I don't think it is even fruitful. We already know that mappings that don't contain poles can be approximated in various ways: Taylor expansion, piecewise linear, fourier transforms.. Taylor expansion is the polynomial fitting for authors, piecewise linear is NN with relu activation.
Not to mention that as a practical matter, the ability to train a neural network with backpropagation is important to get results that actually converge in a reasonable amount of time. It's not useful to say "but you could just use a polynomial regression" if you can't actually generate the equivalent polynomial regression in the same amount of time that you can train a neural network.

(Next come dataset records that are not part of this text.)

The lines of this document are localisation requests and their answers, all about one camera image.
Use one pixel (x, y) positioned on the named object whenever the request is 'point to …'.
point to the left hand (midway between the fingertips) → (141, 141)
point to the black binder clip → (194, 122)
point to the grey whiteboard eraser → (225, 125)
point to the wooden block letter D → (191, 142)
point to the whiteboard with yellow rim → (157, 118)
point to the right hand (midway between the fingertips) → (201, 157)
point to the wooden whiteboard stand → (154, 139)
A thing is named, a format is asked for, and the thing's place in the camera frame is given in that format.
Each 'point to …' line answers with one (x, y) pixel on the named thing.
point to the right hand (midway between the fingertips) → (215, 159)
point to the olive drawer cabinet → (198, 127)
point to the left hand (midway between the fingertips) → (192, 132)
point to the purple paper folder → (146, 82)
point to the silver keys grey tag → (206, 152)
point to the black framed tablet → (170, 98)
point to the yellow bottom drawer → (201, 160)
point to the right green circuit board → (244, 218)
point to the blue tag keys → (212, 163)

I'm not sure that's actually correct. In fact I'm sure it is incorrect for a polynomial of degree 1. Otherwise, there's nothing special about relu or tanh that you can't use sequential/backprop on polynomial regression in general.

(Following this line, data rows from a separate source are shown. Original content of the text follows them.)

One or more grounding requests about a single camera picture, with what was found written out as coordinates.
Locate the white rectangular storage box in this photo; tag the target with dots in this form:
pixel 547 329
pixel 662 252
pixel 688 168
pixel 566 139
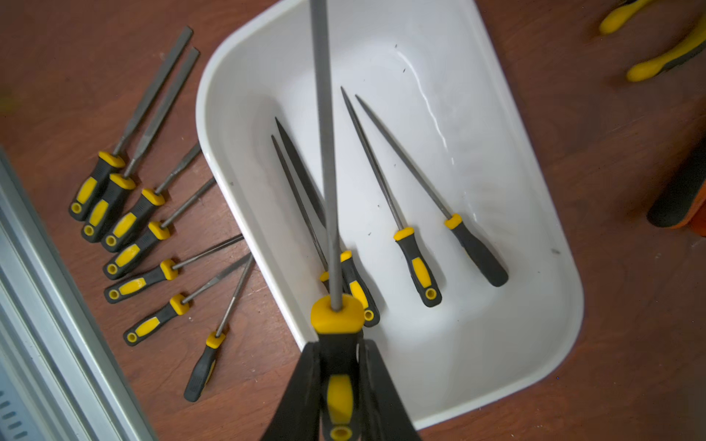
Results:
pixel 429 71

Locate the orange handled pliers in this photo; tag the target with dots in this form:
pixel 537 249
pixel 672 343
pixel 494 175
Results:
pixel 682 201

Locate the flat file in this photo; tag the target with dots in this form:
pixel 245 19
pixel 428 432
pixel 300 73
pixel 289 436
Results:
pixel 120 184
pixel 108 163

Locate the black handled round file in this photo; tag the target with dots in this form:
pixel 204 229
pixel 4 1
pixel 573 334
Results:
pixel 201 373

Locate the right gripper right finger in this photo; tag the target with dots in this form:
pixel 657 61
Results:
pixel 383 416

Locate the flat file far left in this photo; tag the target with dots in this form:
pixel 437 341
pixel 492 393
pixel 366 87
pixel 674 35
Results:
pixel 108 163

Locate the yellow handled pliers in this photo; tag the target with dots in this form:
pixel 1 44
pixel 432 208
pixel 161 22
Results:
pixel 676 47

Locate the aluminium mounting rail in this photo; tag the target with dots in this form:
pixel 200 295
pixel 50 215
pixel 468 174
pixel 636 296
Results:
pixel 59 379

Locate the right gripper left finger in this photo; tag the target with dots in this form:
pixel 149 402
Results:
pixel 297 416

Not to be nitpicky: it is not the Taylor polynomial (it does not approach any continuous function). It is a result by weierstrass on polynomial approximation on a closed interval.
f(x)=exp(-x^2) has the same Taylor expansion as g(x)=0 at x=0.
Wouldn’t the math academics have seen this in literally one second. How was this not asserted even earlier? Just genuinely curious as a completely unaware programmer
My gut feeling is that yes, this is pretty much self evident.
However, the interesting part of the paper is that they use that equivalency to propose that properties of polynomial regression are applicable to Neural networks, and draw some conclusions from that.
> any continuous function is can be approximated via a taylor series expansion
We can get a good polynomial approximation of any continuous function but just on bounded set. Wouldn't such assumption (restriction of activation function domain) be problematic?
I think that's a very good point. Yes, you can approximate any given clasical NN with a polynomial, but how does the number of terms in the polynomial scale with the network size and the desired accuracy? There might be a very good paper there.
That's "technically" correct, but it feels like an academic cop-out. Interesting/useful transfer functions tend to be functions that take very large expansions to be approximated with any accuracy.